Intel Kubernetes Service

The Intel® Kubernetes Service (IKS) gives you the tools to manage Kubernetes clusters for application development, AI/ML training, and helm chart deployments.

Tip

Currently IKS is only available to premium and enterprise account users.

Control Plane

IKS provides managed Kubernetes service in Intel® Tiber™ AI Cloud. IKS manages the availability and scalability of the Kubernetes control plane. For a technical overview, see also Kubernetes Control Plane Components.

Pricing

Pricing is 0.10 cents per cluster per hour.
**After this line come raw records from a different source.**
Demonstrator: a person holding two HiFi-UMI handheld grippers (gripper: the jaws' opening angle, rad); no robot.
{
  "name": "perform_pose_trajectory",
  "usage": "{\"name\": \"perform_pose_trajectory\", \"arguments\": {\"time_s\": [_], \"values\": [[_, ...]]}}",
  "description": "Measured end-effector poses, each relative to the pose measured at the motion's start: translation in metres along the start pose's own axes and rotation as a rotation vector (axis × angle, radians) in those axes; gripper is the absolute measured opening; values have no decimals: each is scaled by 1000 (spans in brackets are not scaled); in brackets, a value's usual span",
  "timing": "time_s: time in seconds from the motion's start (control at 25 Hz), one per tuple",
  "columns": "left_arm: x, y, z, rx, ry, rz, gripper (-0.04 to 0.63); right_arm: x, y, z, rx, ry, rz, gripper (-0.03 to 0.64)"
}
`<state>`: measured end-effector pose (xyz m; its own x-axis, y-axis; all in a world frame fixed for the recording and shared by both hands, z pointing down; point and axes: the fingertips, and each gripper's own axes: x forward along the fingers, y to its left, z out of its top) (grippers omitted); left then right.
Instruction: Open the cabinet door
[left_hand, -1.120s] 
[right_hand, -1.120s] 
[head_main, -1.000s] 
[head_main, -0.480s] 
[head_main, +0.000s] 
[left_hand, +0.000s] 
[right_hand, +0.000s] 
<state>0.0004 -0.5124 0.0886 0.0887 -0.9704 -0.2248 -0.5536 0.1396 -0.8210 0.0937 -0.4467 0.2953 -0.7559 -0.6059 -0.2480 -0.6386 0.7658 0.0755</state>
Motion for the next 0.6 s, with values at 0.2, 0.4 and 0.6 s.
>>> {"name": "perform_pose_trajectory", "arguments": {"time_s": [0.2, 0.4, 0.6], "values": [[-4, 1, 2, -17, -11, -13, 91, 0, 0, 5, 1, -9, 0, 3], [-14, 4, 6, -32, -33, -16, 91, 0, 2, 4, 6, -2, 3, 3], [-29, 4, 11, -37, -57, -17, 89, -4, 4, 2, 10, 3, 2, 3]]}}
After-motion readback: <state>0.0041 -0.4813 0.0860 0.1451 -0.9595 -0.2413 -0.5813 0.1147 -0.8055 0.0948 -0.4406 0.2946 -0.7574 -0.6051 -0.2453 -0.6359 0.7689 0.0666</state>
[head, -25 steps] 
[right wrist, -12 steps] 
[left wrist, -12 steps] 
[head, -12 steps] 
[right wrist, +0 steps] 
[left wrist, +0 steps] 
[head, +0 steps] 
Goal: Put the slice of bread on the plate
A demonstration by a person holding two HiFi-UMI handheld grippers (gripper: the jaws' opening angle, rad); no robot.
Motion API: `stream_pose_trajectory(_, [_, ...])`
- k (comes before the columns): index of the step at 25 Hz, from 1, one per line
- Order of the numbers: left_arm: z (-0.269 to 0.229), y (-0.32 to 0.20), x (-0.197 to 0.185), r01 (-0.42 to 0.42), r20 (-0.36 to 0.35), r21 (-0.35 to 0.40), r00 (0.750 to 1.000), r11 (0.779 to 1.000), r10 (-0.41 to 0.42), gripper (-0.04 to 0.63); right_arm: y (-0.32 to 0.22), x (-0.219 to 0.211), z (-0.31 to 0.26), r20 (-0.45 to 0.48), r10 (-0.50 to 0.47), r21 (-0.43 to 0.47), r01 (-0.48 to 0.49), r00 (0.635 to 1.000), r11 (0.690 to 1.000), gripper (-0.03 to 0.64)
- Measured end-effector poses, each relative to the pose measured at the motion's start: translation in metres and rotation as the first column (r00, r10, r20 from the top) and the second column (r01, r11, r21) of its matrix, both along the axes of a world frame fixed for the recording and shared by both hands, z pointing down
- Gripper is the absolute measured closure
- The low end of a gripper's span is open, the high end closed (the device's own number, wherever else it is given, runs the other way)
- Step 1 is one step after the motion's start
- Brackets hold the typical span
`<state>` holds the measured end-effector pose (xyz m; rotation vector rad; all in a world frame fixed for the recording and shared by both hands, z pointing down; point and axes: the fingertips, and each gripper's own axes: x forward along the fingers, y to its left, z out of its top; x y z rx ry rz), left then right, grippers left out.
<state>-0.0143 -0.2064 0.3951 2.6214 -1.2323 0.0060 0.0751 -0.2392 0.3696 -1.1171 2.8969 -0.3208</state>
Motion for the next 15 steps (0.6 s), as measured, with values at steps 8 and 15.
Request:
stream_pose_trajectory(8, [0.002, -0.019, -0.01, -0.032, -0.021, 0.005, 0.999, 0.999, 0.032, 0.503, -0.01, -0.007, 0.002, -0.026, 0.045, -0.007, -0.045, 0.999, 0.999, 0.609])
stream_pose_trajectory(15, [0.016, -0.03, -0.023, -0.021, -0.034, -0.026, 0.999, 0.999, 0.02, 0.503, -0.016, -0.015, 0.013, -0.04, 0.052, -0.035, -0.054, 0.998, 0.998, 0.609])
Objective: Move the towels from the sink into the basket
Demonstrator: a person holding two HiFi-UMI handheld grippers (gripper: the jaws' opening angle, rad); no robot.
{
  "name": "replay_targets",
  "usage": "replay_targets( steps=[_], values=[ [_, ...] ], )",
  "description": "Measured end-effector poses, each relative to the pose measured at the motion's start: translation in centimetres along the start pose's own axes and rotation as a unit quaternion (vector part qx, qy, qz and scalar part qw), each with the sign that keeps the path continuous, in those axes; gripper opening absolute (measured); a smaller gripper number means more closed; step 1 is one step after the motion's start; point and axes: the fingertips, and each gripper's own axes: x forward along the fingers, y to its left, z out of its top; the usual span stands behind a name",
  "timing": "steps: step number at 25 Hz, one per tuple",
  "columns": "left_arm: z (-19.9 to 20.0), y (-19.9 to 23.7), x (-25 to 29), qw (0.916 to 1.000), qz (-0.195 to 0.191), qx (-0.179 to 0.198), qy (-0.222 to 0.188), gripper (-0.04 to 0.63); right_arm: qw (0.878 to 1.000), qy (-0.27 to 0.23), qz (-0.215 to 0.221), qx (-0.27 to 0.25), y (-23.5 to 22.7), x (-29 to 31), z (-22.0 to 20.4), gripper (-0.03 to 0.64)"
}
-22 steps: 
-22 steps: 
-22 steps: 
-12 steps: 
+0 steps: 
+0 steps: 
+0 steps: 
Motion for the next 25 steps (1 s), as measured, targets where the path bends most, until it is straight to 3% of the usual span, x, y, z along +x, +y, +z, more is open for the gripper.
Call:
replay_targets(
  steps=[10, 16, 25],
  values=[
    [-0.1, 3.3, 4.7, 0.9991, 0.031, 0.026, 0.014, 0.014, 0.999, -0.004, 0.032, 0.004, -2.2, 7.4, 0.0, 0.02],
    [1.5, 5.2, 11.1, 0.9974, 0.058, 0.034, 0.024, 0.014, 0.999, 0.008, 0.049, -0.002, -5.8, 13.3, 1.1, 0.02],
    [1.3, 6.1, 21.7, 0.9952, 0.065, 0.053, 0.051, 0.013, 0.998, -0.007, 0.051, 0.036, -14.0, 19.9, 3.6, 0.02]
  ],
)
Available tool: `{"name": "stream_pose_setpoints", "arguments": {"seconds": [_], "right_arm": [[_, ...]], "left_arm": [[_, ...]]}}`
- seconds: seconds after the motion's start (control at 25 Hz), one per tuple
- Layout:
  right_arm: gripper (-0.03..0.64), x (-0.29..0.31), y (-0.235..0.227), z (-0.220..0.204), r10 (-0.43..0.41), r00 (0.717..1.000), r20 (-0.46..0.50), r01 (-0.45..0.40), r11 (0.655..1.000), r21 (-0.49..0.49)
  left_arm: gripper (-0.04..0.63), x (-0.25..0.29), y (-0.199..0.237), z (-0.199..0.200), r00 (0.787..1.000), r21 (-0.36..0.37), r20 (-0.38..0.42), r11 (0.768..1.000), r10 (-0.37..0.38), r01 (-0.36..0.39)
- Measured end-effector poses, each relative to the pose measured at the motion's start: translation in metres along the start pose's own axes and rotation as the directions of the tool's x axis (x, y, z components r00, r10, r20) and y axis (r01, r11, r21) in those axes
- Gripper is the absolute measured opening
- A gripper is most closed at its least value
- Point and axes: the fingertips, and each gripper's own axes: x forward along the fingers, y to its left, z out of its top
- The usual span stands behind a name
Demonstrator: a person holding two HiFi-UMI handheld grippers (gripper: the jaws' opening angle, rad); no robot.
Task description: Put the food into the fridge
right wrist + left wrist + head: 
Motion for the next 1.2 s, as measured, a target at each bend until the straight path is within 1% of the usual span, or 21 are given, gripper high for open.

See Billing and usage for more information on payment methods and account types.

Provision Kubernetes Cluster

Create a Cluster

  1. Navigate to the Intel® Tiber™ AI Cloud console.

  2. In the menu at left, click the Intel Kubernetes Service menu.

  3. Visit the Overview tab to view the workflow.

  4. Click Clusters tab.

  5. Click :guilabel:` Launch Cluster`.

  6. Complete the required fields under Cluster details and configuration.

    1. In Cluster name, enter a name.

    2. In Select cluster K8S version, select a version.

      Cluster details and configuration

  7. Click Launch. After launching, the State column shows Updating.

  8. Under Cluster Name column, click your cluster.

    Note

    Now your Cluster name with Actions menu appears below.

Add Node Group to Cluster

  1. From the Actions pulldown menu, select Add node group.

  2. Enter your data in the Node group configuration menu.

    1. In Node type, choose between Virtual Machine Bare Metal for your node. Note the cost per hour. See also Compare Instance Types below.

    2. In Node group name, enter a name.

    3. In Node quantity, choose a quantity from 1 to 10. Select the number of worker nodes you need in your cluster.

    Tip

    You can scale the number of worker nodes up or down.

  3. Under Public Keys, select Upload Key or Refresh Keys.

  4. Select Upload Key, name your key and copy your local SSH public key in the fields shown.

  5. Select Upload Key.

  6. Now, in Node group configuration, check the box next to the SSH key you added.

Compare Instance Types

At any time during Node group configuration, you may choose Compare instance types. This pop-out screen helps you compare and select your preferred processor.

Launch Kubernetes Cluster

When you create a cluster, it includes:

  • K8S Control-plane

  • ETCD Database

  • Scheduler

  • API Server

  1. Select Launch.

  2. Now that your Node group is added, it shows Updating in submenu.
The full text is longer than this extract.